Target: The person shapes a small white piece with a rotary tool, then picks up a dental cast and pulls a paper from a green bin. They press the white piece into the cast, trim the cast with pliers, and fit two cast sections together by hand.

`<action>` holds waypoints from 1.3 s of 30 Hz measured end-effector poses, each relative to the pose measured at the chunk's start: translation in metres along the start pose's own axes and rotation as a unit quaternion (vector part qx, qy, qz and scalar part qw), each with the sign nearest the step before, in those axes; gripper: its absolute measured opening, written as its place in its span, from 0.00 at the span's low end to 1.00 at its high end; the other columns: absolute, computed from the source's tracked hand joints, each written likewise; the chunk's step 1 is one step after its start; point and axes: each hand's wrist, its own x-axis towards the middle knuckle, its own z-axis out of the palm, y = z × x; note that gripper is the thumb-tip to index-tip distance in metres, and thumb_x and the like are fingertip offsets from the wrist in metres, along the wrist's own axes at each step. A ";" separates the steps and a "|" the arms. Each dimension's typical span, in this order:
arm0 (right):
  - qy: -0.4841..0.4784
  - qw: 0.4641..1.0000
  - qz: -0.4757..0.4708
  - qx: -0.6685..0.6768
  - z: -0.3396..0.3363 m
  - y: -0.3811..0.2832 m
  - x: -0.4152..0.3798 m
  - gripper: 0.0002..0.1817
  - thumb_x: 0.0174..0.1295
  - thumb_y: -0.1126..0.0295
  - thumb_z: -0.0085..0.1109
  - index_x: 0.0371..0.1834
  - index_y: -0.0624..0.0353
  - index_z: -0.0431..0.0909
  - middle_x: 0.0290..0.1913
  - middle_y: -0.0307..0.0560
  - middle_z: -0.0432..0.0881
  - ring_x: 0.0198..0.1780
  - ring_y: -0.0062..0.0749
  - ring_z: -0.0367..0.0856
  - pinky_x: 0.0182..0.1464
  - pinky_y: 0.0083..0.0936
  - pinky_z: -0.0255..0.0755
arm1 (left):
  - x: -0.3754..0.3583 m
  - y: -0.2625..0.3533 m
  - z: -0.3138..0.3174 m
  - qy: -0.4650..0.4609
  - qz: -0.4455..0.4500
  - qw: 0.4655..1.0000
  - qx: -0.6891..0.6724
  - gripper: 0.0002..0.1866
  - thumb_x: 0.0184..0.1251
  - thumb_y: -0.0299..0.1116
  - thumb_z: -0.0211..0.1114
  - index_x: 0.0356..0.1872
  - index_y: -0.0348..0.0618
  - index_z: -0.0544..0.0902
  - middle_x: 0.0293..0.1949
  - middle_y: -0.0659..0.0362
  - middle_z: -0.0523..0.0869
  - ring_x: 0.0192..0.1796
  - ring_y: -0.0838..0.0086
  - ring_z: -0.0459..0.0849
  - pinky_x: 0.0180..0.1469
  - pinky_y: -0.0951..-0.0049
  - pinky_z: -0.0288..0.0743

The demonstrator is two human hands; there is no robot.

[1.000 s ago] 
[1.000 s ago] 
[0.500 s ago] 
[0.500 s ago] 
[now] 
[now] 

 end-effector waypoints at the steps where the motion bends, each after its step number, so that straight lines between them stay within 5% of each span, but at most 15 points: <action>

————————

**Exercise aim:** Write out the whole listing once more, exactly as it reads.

**Output:**
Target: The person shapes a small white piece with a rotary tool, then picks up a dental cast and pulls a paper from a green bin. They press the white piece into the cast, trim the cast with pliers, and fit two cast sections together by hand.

`<action>` holds waypoints from 1.3 s of 30 Hz measured end-effector poses, each relative to the pose measured at the chunk's start: translation in metres along the start pose's own axes and rotation as a unit quaternion (vector part qx, qy, qz and scalar part qw), each with the sign nearest the step before, in those axes; gripper: its absolute measured opening, written as its place in its span, from 0.00 at the span's low end to 1.00 at its high end; the other columns: absolute, computed from the source's tracked hand joints, each written likewise; the chunk's step 1 is one step after its start; point and axes: each hand's wrist, its own x-axis towards the middle knuckle, its own z-axis out of the palm, y = z × x; note that gripper is the thumb-tip to index-tip distance in metres, and thumb_x and the like are fingertip offsets from the wrist in metres, along the wrist's own axes at each step. A ";" separates the steps and a "|" the arms. Each dimension's typical span, in this order:
arm0 (right):
  - qy: -0.4841..0.4784
  - qw: 0.4641..1.0000
  - qz: -0.4757..0.4708
  - qx: -0.6685..0.6768
  - z: -0.3396..0.3363 m
  - y: -0.3811..0.2832 m
  - x: -0.4152..0.3798 m
  - gripper: 0.0002..0.1817
  - thumb_x: 0.0174..0.1295
  - thumb_y: -0.1126..0.0295
  - thumb_z: -0.0085..0.1109
  - index_x: 0.0371..0.1834
  - index_y: -0.0624..0.0353
  - index_z: -0.0431..0.0909
  - middle_x: 0.0290..0.1913
  - middle_y: -0.0307..0.0560
  - middle_z: -0.0432..0.0881
  - ring_x: 0.0198..0.1780
  - ring_y: -0.0062..0.0749
  - ring_z: -0.0367..0.0856
  - pinky_x: 0.0182..0.1464
  - pinky_y: 0.0083..0.0936
  - pinky_z: -0.0255..0.0755
arm1 (left):
  - x: -0.3754..0.3583 m
  - y: -0.2625..0.3533 m
  - z: -0.3138..0.3174 m
  - qy: -0.4650..0.4609
  - qz: -0.4455..0.4500
  - qw: 0.4655..1.0000
  - qx: -0.6891..0.6724
  - gripper: 0.0002..0.1866
  - thumb_x: 0.0184..0.1251
  - thumb_y: -0.0299..0.1116
  - thumb_z: -0.0211..0.1114
  - index_x: 0.0356..0.1872
  - index_y: -0.0348..0.0618
  - index_z: -0.0544..0.0902
  - middle_x: 0.0293..0.1949
  - middle_y: -0.0659..0.0362
  - middle_z: -0.0523..0.0869
  - ring_x: 0.0192..0.1796
  - ring_y: -0.0838..0.0086
  - ring_z: -0.0459..0.0849
  - pinky_x: 0.0180..0.1469
  - pinky_y: -0.0951..-0.0049
  - pinky_z: -0.0288..0.0743

The demonstrator is two human hands; there is no robot.

[1.000 s ago] 
[1.000 s ago] 
[0.500 s ago] 
[0.500 s ago] 
[now] 
[now] 

 end-effector waypoints at the steps where the motion bends, each after its step number, so that straight lines between them stay within 5% of each span, but at most 15 points: <action>

The exercise is done.